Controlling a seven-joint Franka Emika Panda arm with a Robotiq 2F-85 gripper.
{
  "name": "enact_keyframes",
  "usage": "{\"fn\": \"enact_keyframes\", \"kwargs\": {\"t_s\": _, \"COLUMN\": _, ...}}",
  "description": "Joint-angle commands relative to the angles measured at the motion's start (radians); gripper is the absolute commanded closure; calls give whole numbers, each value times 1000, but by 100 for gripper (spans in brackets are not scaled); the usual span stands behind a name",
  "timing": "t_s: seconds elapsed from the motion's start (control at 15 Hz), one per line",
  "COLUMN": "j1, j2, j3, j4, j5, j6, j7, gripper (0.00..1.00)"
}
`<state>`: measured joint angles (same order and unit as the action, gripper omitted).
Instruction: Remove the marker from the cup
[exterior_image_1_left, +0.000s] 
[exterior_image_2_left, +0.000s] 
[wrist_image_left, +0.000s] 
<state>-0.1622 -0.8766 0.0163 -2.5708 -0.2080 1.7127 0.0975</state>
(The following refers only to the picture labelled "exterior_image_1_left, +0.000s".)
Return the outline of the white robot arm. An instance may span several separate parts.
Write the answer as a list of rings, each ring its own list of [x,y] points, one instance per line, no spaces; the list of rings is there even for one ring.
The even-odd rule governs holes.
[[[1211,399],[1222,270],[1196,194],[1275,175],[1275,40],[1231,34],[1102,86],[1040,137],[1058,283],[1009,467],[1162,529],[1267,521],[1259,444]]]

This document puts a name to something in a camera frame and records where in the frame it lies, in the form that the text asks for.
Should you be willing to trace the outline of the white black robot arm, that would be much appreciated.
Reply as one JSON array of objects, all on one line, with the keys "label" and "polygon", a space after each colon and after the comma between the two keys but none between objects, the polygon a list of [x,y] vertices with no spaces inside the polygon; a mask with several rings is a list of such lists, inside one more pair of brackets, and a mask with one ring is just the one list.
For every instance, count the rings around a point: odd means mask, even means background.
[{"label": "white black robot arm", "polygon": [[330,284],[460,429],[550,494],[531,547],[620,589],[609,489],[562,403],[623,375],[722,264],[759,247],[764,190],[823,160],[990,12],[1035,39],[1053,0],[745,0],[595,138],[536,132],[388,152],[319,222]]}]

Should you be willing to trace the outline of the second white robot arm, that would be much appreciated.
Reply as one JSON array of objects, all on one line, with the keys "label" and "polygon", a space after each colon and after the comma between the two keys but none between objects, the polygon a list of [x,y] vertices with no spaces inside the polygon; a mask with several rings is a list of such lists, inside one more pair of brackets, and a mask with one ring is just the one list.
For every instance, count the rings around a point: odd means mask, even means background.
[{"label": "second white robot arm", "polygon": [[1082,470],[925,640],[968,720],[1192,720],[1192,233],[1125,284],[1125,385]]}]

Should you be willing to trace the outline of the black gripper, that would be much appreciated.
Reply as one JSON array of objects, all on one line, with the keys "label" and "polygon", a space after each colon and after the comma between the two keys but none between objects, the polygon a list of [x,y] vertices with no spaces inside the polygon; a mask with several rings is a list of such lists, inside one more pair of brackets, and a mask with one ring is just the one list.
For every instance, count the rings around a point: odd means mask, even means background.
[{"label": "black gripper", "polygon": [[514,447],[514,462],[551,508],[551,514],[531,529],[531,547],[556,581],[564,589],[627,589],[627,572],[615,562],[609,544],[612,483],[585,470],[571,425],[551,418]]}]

------------------------------

__Exercise requirements__:
Reproduce, exactly and without additions, the run of lines from the start of the listing above to the line bearing "This document puts", inclusive.

__Answer to this problem__:
Controlling a seven-joint Franka Emika Panda arm with a Robotiq 2F-85 gripper.
{
  "name": "enact_keyframes",
  "usage": "{\"fn\": \"enact_keyframes\", \"kwargs\": {\"t_s\": _, \"COLUMN\": _, ...}}",
  "description": "Joint-angle commands relative to the angles measured at the motion's start (radians); gripper is the absolute commanded closure; calls give whole numbers, each value times 1000, but by 100 for gripper (spans in brackets are not scaled); the usual span stands behind a name",
  "timing": "t_s: seconds elapsed from the motion's start (control at 15 Hz), one per line",
  "COLUMN": "j1, j2, j3, j4, j5, j6, j7, gripper (0.00..1.00)"
}
`<state>`: measured joint angles (same order and unit as the action, gripper omitted).
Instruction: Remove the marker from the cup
[exterior_image_1_left, +0.000s] 
[exterior_image_2_left, +0.000s] 
[wrist_image_left, +0.000s] 
<state>-0.1622 -0.8766 0.0163 -2.5708 -0.2080 1.7127 0.0975</state>
(The following refers only to the picture labelled "exterior_image_1_left, +0.000s".)
Return the outline of the white robot arm. An instance may span several separate parts.
Write the answer as a list of rings, each ring its own list of [x,y] points, one instance per line, no spaces; the list of rings is there even for one ring.
The even-odd rule governs holes.
[[[1211,399],[1222,270],[1196,194],[1275,175],[1275,40],[1231,34],[1102,86],[1040,137],[1058,283],[1009,467],[1162,529],[1267,521],[1259,444]]]

This document puts a name to something in a camera frame and records where in the frame it lies, in the form that the text asks for.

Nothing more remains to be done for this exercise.